About this exercise:
For the data below, work out how many lines include the string "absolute" and report only the number.
────────────────
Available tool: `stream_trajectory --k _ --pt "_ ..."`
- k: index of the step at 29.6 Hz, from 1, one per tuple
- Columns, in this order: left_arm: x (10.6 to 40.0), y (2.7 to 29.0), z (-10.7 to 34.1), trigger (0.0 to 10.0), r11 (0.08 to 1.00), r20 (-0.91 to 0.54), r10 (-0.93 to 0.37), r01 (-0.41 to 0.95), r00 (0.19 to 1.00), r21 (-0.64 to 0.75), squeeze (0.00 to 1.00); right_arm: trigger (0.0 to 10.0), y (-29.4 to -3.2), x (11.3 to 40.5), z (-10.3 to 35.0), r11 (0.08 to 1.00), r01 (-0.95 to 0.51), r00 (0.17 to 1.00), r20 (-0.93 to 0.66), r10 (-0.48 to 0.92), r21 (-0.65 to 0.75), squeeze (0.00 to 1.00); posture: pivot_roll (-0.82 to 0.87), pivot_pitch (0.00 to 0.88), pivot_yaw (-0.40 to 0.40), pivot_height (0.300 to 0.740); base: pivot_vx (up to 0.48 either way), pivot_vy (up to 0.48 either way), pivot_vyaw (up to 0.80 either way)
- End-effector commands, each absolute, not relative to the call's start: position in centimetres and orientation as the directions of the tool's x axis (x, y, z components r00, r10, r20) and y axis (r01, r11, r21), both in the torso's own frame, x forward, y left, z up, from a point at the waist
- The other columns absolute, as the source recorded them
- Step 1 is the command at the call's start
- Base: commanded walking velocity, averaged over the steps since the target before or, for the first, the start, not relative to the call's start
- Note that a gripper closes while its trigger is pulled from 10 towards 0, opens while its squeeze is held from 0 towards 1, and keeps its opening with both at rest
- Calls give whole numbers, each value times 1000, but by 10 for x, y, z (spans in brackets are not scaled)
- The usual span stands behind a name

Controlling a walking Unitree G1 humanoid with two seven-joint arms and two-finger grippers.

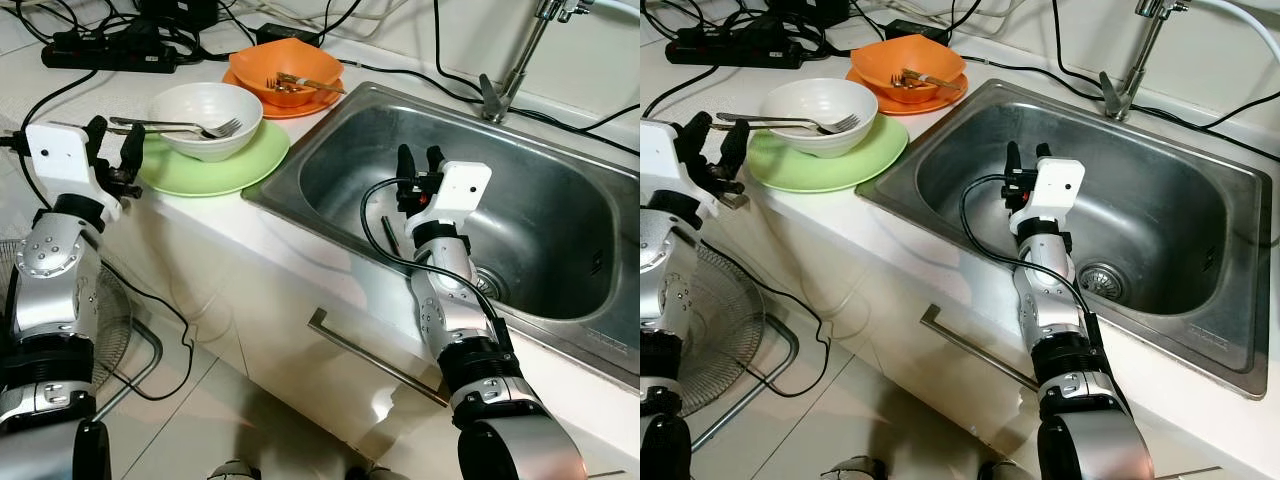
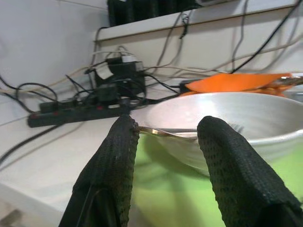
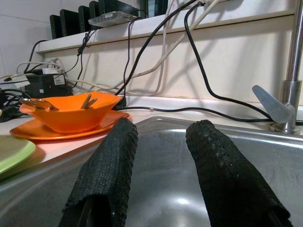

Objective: Kitchen organization

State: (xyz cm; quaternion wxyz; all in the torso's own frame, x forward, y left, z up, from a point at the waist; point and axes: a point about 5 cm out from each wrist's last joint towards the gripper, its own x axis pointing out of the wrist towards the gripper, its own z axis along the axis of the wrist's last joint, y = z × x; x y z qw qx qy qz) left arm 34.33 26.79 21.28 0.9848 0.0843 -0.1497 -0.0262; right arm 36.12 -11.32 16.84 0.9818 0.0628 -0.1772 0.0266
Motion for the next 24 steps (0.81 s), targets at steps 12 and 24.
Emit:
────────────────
Problem solution:
2